Looking for a great introduction to DAX?


First, an intro from Matt.  I have only met Daniel Duque via LinkedIn.  Daniel contacted me last month with the kind message below.  He wanted to write a book review and was looking for suggestions on where to do this.  I suggested he write it here on my blog, hence the article that follows below.  In addition to the fact that I appreciate the positive feedback, I also really enjoyed Daniel’s writing style.  Not everyone is good at clear, concise communication and I think Daniel has it.  Read his review below and let me know if you agree.

Daniel

5 Things I Learned from Reading Supercharge Power BI (and why it’s a great introduction to DAX)

To start things off I want to first state why I chose to read Supercharge Power BI in the first place. I did so because I had a simple goal in mind – to improve my Power BI skills. There are a few different routes I could have gone with this. Perhaps take a class on a website like Udemy? Or attain a Power BI certification via Microsoft?  These are both solid options, but I wanted to start my journey with something that felt more ‘fundamental’, so I decided to focus on learning DAX specifically.
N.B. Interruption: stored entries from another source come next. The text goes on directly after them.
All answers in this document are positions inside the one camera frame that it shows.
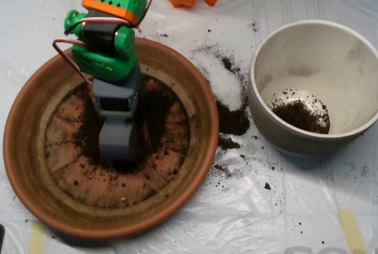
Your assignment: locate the red white servo cable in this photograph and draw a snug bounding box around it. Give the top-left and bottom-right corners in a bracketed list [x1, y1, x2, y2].
[52, 0, 162, 86]

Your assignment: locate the white ceramic pot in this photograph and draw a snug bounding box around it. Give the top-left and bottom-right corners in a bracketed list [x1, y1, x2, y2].
[247, 19, 378, 157]

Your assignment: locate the beige masking tape strip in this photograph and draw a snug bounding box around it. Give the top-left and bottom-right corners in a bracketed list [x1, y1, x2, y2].
[338, 208, 367, 254]
[27, 220, 47, 254]

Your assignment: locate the dark soil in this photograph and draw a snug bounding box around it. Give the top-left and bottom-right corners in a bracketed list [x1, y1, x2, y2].
[63, 78, 190, 175]
[265, 88, 331, 135]

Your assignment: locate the terracotta saucer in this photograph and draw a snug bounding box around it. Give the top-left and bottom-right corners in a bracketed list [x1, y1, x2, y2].
[2, 35, 220, 240]

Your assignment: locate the clear plastic sheet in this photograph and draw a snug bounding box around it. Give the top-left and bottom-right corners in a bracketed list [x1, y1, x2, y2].
[0, 0, 378, 254]

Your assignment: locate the spilled soil heap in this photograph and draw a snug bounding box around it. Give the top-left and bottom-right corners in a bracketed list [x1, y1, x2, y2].
[190, 44, 252, 152]

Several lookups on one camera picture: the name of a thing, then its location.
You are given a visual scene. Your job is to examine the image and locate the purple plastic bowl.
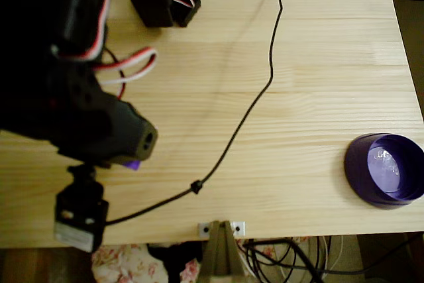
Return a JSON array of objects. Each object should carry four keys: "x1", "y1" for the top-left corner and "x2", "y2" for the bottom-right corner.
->
[{"x1": 343, "y1": 133, "x2": 424, "y2": 211}]

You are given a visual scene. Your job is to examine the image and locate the floral cloth under table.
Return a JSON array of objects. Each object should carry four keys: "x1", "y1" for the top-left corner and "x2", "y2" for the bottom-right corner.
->
[{"x1": 91, "y1": 236, "x2": 311, "y2": 283}]

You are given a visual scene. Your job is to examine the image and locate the black cloth bundle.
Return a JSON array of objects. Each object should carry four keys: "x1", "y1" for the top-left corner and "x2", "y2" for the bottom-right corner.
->
[{"x1": 147, "y1": 241, "x2": 203, "y2": 283}]

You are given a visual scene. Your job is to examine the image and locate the red white servo wires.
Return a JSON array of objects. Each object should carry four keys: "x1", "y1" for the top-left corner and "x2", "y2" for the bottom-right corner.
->
[{"x1": 49, "y1": 0, "x2": 196, "y2": 98}]

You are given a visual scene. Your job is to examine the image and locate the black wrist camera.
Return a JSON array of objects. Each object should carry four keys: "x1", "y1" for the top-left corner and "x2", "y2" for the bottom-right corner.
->
[{"x1": 54, "y1": 163, "x2": 110, "y2": 253}]

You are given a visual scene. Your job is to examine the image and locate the black camera cable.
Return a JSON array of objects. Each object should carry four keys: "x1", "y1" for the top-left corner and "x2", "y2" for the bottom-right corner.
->
[{"x1": 105, "y1": 0, "x2": 284, "y2": 226}]

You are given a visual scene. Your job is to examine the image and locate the silver metal bracket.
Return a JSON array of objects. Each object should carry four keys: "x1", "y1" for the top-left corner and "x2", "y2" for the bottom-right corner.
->
[{"x1": 197, "y1": 221, "x2": 246, "y2": 237}]

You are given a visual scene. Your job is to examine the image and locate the metal table clamp bracket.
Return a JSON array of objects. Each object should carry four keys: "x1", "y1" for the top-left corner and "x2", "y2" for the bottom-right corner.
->
[{"x1": 197, "y1": 219, "x2": 246, "y2": 283}]

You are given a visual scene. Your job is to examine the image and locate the thick black floor cable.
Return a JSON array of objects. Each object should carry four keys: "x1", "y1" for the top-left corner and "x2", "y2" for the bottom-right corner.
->
[{"x1": 243, "y1": 239, "x2": 324, "y2": 283}]

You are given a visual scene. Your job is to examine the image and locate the white floor cable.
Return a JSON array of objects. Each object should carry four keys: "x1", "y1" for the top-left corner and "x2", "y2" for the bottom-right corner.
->
[{"x1": 306, "y1": 235, "x2": 345, "y2": 283}]

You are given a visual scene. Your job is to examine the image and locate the thin black floor cable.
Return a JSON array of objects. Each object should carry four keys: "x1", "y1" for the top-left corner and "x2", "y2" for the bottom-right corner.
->
[{"x1": 246, "y1": 235, "x2": 424, "y2": 283}]

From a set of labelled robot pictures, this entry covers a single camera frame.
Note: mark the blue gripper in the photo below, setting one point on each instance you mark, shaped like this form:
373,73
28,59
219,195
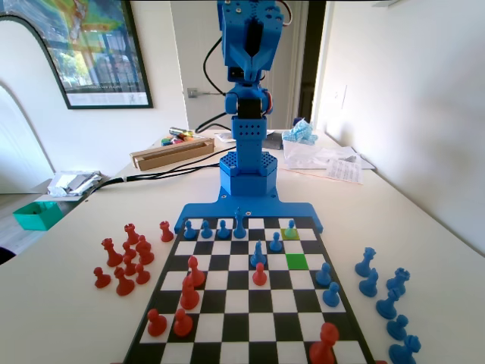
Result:
251,61

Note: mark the blue chess pawn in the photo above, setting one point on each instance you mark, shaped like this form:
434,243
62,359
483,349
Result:
205,230
324,275
274,243
223,230
332,295
188,231
290,230

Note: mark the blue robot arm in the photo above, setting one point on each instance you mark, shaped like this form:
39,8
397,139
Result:
248,159

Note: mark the blue chess king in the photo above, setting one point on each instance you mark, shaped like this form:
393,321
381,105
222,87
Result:
238,226

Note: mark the red chess rook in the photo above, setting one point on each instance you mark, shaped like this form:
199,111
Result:
165,233
131,236

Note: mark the red chess pawn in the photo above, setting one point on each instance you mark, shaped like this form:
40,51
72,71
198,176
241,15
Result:
182,325
142,275
324,346
101,279
129,267
156,325
128,251
259,275

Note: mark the blue chess queen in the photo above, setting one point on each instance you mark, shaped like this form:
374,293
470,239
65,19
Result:
365,264

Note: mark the red chess queen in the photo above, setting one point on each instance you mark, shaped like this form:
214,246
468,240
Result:
110,255

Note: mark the white door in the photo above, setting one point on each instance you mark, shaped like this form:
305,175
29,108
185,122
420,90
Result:
189,49

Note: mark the small printed paper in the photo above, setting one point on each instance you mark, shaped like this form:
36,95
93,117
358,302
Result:
225,137

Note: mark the blue white packet bag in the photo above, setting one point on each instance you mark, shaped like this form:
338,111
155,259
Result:
301,132

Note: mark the grey flat box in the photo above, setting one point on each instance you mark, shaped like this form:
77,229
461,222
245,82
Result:
273,141

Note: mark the silver yellow tube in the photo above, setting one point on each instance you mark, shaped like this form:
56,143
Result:
180,132

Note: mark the colourful marker set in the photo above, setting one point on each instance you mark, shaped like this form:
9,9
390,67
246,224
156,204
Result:
176,141

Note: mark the clear plastic bag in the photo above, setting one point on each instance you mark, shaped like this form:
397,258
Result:
310,155

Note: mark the framed colourful poster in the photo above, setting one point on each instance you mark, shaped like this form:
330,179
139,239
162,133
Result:
102,57

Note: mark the long cardboard box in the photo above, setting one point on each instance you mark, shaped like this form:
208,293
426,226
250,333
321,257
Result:
170,156

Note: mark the printed paper sheet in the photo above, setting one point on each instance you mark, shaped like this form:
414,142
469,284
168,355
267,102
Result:
345,171

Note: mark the white arched panel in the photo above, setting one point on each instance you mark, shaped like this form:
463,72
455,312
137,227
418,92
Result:
22,57

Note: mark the silver foil paper pile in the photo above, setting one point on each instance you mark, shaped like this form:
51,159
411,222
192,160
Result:
72,184

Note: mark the black white chessboard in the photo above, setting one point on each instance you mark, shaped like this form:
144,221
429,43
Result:
246,303

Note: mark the green plastic bin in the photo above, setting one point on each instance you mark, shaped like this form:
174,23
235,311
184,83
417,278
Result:
34,218

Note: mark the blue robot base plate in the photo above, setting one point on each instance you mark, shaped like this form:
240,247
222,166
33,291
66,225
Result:
212,210

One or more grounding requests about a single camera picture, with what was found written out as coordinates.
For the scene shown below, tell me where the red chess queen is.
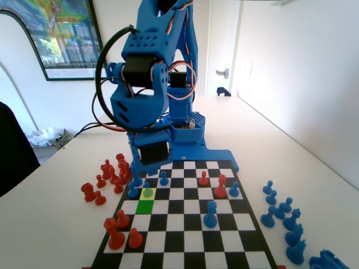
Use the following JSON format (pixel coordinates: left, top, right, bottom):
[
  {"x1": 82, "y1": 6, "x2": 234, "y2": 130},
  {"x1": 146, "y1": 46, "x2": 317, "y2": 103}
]
[{"x1": 214, "y1": 173, "x2": 228, "y2": 198}]

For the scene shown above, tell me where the blue chess queen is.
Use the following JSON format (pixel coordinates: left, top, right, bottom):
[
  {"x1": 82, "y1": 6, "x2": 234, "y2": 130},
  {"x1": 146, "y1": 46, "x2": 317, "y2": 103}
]
[{"x1": 203, "y1": 200, "x2": 219, "y2": 229}]

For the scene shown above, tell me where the red chess king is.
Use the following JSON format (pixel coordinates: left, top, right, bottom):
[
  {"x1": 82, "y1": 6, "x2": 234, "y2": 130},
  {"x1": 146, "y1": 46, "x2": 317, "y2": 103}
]
[{"x1": 103, "y1": 217, "x2": 126, "y2": 251}]

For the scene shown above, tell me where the blue chess knight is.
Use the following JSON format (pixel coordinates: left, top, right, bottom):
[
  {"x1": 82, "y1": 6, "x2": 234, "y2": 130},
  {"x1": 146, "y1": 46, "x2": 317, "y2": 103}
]
[
  {"x1": 286, "y1": 239, "x2": 307, "y2": 265},
  {"x1": 285, "y1": 223, "x2": 305, "y2": 247}
]

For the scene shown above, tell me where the blue chess rook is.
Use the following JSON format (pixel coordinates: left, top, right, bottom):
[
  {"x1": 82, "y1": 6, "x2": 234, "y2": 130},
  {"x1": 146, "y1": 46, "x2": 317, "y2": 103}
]
[{"x1": 309, "y1": 248, "x2": 353, "y2": 269}]

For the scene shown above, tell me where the blue mounting plate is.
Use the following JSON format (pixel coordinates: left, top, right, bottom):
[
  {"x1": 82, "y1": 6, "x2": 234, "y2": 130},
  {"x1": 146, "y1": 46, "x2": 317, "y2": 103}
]
[{"x1": 171, "y1": 140, "x2": 241, "y2": 173}]

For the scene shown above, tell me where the black white chessboard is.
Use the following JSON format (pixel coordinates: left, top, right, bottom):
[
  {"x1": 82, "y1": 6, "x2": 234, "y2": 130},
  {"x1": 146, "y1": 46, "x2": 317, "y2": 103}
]
[{"x1": 89, "y1": 159, "x2": 278, "y2": 269}]

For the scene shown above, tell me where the small blue printed part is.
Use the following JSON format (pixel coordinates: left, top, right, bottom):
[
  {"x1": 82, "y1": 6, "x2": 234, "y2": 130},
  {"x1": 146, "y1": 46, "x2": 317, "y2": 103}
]
[{"x1": 215, "y1": 86, "x2": 233, "y2": 98}]

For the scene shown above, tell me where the box with crumpled paper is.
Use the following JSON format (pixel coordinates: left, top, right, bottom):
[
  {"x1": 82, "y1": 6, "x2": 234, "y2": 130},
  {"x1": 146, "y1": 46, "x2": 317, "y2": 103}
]
[{"x1": 24, "y1": 126, "x2": 71, "y2": 149}]

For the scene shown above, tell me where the white door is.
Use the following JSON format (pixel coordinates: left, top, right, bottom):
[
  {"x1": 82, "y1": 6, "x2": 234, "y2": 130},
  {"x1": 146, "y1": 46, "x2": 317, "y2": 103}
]
[{"x1": 206, "y1": 0, "x2": 242, "y2": 98}]

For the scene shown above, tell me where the blue camera box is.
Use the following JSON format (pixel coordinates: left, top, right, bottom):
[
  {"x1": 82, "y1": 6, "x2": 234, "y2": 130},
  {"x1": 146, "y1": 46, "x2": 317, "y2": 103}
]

A quick google search on books for learning DAX led me to the book ‘Supercharge Power BI’ by Matt Allington.

Now some may be wondering “what even is DAX?”. Well, here’s the definition directly from the Microsoft website –

Data Analysis Expressions (DAX) is a programming language that is used throughout Microsoft Power BI for creating calculated columns, measures, and custom tables.

For those that have ever used data visualization software, or even some other type of data manipulation software, it may now make sense why I wanted to start with DAX. If it’s not clear, essentially what I wanted was to learn how to prepare my data properly inside Power BI. Doing this ‘data prep’ would then allow me to create more insightful visualizations, or perhaps in some instance, just help me create ‘prettier’ charts.

In briefly sharing these five things I learned from this book, I hope to inspire the reader to dig deeper into the capabilities of DAX and Power BI. So, let’s get to it. Here’s 5 things I learned from reading Super Charge Power BI:

1) Data Modelling Schemas for Power BI

In the business of data, how you choose to model your data can be the difference between creating incredible insights for your company or creating chaos and confusion in your company (not to mention angry supervisors). That’s why I found this topic particularly important. Some common modelling schemas for Power BI include the snowflake schema and the star schema. Both shown here below:

Star Schema

Star Schema

Snowflake Schema

Snowflake Schema

Though the snowflake schema is popular when using traditional transactional databases, it’s not the best way to logically organize your data in Power BI. For those wondering why, well, there’s many reasons. But here’s two: first, the additional relationships in a snowflake schema can potentially cause negative performance impacts on your reports; it’s never fun when you’re presenting a report and a visualization won’t load. Second, a star schema is more ‘scalable’, simply meaning that new dimensions can be easily added.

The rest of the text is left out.